Stored items
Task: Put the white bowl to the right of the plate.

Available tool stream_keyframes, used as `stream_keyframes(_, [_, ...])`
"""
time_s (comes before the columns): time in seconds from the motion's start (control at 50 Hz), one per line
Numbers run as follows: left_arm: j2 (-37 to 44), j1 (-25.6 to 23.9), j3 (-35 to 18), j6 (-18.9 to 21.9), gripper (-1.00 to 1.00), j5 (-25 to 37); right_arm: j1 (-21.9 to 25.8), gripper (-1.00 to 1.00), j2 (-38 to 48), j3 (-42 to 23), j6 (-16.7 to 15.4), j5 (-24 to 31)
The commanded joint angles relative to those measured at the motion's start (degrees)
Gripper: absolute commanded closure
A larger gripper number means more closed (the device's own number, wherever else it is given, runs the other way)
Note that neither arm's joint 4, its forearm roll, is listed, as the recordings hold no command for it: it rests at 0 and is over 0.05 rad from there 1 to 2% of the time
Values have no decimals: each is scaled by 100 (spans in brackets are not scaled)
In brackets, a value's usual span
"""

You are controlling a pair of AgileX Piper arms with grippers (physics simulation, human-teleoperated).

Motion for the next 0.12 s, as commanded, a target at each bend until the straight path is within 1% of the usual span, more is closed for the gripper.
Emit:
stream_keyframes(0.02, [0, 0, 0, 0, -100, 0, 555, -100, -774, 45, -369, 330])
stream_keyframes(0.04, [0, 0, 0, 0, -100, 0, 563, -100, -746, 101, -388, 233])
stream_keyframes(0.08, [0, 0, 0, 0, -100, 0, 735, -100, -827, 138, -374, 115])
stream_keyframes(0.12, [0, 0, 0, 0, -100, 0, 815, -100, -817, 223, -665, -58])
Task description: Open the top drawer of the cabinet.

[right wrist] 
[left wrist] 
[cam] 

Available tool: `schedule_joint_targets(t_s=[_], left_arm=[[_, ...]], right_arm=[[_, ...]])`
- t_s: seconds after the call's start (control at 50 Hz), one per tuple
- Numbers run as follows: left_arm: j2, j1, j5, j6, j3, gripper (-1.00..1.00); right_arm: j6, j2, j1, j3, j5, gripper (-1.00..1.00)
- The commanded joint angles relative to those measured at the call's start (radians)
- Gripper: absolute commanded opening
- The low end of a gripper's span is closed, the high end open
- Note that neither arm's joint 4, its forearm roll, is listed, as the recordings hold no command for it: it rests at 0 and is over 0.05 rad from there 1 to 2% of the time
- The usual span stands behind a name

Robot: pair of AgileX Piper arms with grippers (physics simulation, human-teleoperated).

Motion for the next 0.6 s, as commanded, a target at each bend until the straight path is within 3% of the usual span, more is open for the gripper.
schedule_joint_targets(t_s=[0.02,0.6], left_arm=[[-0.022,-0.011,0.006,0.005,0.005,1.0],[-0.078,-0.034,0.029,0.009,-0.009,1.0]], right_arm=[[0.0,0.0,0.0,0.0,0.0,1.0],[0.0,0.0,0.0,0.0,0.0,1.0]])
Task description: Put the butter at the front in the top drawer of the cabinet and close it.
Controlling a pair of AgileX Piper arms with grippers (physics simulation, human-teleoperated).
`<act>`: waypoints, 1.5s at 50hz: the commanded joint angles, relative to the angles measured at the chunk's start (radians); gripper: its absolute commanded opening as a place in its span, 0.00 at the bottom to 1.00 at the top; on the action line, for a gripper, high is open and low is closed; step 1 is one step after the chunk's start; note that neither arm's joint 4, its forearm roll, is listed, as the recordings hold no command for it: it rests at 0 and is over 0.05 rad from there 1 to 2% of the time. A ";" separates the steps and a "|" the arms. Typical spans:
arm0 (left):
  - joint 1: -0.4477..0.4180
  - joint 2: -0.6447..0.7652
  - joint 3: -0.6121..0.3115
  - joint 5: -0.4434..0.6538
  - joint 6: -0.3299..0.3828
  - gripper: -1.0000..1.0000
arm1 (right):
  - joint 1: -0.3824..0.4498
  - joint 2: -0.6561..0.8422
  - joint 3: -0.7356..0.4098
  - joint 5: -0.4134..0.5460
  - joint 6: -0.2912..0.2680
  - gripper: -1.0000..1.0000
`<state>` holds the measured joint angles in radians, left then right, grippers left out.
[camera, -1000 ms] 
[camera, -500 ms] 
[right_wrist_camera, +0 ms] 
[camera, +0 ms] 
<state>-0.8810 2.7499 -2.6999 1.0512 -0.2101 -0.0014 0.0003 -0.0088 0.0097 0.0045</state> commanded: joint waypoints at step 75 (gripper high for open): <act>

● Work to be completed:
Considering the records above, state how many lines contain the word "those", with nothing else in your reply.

● Answer:
2